Four intensely social days in Delhi, including a trip to a market to buy old saris with Bunty. Bunty is the proprietor of Madan cafe in Pahar Ganj, a little cafe where you can eat a thali for forty rupees and live to tell the tale. It is a popular meeting place/hangout/gossip shop for a whole variety of people who spend part of the year in Delhi. Three dogs, a few saffron robed sadhus and a variety of lame, blind and deaf people also frequent the place for the scraps of food (in the case of the dogs) and the free cups of chai (in the case of all the others) that are liberally handed out.

Bunty is the most helpful person I have ever met. He always inspects everyone's train ticket, to make sure that they go to the right train station (Delhi has eight main train stations), that they catch their train at the right time (I almost missed mine yesterday because I thought it went at 11.30 but actually it left at 5.30). He has all the train time tables in his head. He knows how much the rikshaws should charge. He knows where everything is in Delhi, where to get permits to visit Nagaland and Manipur, where to find a good doctor, an eye specialist, a dentist. . .the list goes on and on.

A couple of days ago we had a thunderstorm and torrential rain, which filled up the drains in a few minutes, after which they burst out of their drain covers and squirted like fountains into the middle of the street, so that in places the water was soon ankle deep. Most Delhiites  hid indoors, or in doorways until it was over. I imagine that the station was packed, though I didn't go and see.

I caught the 5.30 afternoon train from Delhi to Jaisalmer, sharing a compartment with three German women, an Indian man who had been to a wedding and a Korean man who hardly spoke a word. The train stopped at every station on the way out of Delhi and since it was rush hour, commuters piled in to the sleeper carriage and stood in the corridoor. A few attempted to sit on our seats but were forcefully evicted by the very fierce German women. The ticket collector kept away until the commuters had all finished commuting, then appeared to check our tickets.

I woke from time to time during the night and listened to the magnificent chorus of snores from a hundred people, then went back to sleep again. Early in the morning the soundscape changed as the snorers became chatterers, card players and telephoners.
I came down from my bunk to look out of the window at a flat, desert landscape, speckled with small trees and thorn bushes. Fine sand blew in through the windows. Most of the passengers kept their windows open, so the seats were soon covered with sand, as were we - sandy hair, sandy clothes, sandy lungs.

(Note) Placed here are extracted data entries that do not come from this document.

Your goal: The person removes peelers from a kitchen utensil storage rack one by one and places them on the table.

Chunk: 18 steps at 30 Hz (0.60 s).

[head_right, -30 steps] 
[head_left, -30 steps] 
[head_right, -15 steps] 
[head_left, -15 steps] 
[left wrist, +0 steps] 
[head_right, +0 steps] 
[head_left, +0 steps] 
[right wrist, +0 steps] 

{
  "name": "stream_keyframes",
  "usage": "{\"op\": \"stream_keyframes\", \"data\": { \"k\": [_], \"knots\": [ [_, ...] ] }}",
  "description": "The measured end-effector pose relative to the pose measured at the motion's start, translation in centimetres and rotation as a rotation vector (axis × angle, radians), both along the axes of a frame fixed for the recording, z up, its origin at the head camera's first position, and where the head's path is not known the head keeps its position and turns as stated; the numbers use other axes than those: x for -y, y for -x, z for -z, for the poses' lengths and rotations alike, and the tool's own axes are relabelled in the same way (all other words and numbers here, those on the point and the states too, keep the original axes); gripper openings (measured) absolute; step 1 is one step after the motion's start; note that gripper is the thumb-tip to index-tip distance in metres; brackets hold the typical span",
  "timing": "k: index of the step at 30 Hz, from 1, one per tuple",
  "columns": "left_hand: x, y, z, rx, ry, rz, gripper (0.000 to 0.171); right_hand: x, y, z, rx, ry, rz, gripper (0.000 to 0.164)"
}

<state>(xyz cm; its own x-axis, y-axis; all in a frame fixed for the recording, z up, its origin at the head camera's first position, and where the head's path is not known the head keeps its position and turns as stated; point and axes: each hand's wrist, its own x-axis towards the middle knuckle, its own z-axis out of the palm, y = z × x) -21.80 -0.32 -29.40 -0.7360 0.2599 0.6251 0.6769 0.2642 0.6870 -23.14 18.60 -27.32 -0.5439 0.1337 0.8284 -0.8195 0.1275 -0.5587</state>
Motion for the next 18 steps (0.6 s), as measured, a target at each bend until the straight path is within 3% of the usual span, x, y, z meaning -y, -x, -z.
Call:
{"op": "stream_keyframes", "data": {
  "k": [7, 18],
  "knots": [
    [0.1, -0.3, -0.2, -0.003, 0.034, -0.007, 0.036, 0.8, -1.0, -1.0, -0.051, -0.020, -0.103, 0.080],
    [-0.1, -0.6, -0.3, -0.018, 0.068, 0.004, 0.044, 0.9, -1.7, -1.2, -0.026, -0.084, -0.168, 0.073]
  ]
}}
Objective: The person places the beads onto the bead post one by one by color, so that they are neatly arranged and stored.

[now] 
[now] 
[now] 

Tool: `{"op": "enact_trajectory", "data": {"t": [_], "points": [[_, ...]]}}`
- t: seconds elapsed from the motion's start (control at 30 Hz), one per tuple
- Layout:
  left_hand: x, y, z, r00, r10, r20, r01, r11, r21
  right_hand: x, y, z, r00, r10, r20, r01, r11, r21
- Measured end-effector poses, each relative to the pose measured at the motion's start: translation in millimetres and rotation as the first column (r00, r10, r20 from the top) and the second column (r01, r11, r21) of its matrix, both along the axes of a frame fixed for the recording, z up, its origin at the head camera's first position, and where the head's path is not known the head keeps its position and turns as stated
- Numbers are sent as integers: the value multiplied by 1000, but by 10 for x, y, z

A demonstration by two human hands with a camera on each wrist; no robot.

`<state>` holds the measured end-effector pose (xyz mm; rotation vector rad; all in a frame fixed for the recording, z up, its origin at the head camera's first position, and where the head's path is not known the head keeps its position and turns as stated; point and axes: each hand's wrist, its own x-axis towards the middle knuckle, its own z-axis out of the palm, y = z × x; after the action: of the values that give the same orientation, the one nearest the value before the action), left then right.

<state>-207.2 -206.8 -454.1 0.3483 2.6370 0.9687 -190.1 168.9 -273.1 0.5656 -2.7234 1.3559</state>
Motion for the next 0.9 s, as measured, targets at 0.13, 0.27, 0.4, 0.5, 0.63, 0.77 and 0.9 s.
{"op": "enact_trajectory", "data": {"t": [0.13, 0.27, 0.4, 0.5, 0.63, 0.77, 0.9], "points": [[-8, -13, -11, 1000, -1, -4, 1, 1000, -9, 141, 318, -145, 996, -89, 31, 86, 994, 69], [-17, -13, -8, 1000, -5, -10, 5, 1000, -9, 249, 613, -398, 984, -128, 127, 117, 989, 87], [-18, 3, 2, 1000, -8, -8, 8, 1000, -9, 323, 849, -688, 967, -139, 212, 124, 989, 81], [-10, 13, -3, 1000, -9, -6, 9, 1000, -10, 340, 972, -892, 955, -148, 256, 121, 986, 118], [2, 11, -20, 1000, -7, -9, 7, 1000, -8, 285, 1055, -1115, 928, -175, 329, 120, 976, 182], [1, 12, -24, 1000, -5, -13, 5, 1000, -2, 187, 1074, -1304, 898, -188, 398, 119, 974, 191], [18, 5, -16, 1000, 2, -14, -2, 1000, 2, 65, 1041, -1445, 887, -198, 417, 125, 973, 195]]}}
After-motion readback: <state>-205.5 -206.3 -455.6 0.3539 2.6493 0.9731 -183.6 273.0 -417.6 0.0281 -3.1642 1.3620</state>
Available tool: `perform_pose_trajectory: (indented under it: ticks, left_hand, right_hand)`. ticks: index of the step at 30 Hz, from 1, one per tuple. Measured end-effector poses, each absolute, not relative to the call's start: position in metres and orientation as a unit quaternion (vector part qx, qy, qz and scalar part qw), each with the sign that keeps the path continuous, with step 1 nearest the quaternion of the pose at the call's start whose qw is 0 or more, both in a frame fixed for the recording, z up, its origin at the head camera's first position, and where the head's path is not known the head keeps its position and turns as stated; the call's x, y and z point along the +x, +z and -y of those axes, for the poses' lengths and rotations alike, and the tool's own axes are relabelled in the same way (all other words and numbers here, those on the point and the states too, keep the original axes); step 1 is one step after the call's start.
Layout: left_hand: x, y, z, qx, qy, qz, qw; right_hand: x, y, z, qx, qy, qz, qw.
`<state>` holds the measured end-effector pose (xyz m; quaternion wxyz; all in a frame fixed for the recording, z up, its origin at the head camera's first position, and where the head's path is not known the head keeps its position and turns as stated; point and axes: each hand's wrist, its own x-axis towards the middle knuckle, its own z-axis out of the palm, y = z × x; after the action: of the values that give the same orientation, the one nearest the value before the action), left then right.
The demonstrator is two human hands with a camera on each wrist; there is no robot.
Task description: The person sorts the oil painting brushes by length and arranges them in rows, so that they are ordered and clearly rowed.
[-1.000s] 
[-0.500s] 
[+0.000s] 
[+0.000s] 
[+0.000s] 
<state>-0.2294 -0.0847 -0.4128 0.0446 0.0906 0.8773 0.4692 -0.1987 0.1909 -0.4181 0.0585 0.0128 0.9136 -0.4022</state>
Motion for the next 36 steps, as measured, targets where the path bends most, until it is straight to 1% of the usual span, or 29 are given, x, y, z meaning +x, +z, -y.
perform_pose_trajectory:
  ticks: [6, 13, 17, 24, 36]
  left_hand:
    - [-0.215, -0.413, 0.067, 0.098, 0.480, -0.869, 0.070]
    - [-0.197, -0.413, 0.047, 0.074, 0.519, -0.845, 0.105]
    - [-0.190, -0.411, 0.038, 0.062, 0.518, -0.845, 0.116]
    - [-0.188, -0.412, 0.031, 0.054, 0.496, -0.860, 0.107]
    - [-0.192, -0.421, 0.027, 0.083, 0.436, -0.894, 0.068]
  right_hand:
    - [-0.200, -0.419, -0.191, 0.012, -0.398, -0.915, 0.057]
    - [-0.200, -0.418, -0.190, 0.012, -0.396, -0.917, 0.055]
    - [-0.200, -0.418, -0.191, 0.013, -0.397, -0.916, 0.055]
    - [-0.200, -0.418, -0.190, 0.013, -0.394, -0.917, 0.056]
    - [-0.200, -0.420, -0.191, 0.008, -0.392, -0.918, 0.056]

I am staying in the Artist's Hotel, a little hotel run by an Austrian, who encourages musicians to come and play in his rooftop restaurant in the evening. Several musicians are staying in the hotel. The rooftop restaurant has views of the fort - a great sandcastle fort on a hill in the middle of Jaisalmer. It was too hot to go anywhere this afternoon, so we cowered in a small bit of shade on the rooftop, admiring the fort, drinking tea and chatting.

The Fort

The fort rises up out of the town of Jaisalmer, hewn out of golden sandstone, with palaces, intricately carved Jain temples and narrow, winding lanes where shop keepers have hung their brightly coloured embroideries, patchworks and carpets.

Jaisalmer has a medieaval feel to it. When you look down you see open drains and cow dung mixed with of rubbish piled in the malodorous streets. Every cow I see appears to be enormously pregnant. They are doing a good job of covering the streets with manure. When you look up you see exquisitely carved golden sandstone haveli - large houses, hotels and palaces, with balconies and roof top restaurants.